_Task item:_ Report each line of the listing that carries the word "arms".

_Data segment:_
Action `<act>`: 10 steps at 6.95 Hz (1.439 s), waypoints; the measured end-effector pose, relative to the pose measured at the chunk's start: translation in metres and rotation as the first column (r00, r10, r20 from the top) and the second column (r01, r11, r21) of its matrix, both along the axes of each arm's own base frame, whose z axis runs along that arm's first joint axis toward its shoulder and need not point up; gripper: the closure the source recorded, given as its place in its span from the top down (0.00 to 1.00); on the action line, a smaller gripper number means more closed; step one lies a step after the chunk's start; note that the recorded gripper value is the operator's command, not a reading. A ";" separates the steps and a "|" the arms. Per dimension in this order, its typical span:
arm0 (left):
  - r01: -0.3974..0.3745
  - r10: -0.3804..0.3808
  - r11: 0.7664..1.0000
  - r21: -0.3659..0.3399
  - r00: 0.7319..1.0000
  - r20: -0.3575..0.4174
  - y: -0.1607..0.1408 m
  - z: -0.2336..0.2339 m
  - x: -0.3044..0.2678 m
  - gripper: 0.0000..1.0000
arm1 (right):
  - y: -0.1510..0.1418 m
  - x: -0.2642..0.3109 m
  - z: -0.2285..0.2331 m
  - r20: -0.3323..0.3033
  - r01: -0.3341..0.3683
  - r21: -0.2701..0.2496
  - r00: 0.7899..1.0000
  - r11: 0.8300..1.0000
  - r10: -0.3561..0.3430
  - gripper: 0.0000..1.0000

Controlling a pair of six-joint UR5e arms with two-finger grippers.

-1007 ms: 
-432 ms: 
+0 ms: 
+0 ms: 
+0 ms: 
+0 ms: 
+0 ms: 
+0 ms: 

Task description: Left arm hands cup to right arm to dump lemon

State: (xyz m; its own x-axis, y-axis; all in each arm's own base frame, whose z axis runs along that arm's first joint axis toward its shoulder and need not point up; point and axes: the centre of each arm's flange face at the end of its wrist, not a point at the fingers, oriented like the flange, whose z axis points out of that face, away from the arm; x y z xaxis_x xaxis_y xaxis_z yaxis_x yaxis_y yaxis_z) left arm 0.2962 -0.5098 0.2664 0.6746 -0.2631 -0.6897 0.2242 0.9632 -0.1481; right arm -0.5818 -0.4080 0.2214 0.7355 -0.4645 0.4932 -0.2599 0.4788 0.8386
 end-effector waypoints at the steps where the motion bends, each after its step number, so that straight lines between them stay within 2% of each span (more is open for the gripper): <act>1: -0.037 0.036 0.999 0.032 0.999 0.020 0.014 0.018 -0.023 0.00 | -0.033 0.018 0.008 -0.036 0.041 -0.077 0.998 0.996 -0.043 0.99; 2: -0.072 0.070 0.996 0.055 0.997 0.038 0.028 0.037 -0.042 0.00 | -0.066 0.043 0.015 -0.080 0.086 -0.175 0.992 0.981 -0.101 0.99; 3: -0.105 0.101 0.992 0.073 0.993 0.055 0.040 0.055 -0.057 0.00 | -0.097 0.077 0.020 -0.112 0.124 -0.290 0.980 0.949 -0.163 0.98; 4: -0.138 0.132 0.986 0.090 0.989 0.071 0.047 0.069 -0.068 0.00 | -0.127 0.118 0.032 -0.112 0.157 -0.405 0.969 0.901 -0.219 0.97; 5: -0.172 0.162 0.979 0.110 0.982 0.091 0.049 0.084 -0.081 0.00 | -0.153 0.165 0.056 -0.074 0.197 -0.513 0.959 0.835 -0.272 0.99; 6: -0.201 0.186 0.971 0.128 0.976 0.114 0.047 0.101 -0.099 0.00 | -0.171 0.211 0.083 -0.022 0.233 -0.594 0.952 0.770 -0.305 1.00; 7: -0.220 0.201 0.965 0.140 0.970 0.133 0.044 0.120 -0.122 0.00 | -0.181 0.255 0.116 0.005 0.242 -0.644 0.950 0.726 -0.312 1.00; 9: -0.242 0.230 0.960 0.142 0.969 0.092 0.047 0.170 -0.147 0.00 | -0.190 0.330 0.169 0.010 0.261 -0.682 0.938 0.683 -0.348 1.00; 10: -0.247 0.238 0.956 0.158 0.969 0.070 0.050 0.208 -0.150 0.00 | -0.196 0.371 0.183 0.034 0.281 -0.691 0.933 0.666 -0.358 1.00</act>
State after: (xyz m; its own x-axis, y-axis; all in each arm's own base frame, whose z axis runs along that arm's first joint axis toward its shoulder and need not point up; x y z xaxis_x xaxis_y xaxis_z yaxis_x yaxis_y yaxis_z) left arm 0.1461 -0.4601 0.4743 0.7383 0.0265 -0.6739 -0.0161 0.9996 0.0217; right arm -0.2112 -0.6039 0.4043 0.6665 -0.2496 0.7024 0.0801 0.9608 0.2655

_Output of the exercise:_
Action `<act>`: 10 steps at 6.95 Hz (1.439 s), waypoints; the measured end-effector pose, relative to the pose measured at the chunk's start: translation in metres and rotation as the first column (r00, r10, r20 from the top) and the second column (r01, r11, r21) of its matrix, both along the axes of each arm's own base frame, whose z axis runs along that arm's first joint axis toward its shoulder and need not point up; gripper: the closure the source recorded, given as its place in its span from the top down (0.00 to 1.00); on the action line, a smaller gripper number means more closed; step one lies a step after the chunk's start; note that the recorded gripper value is the operator's command, not a reading. A ";" separates the steps and a "|" the arms. Per dimension in this order, its typical span:
Controlling a pair of six-joint UR5e arms with two-finger grippers.

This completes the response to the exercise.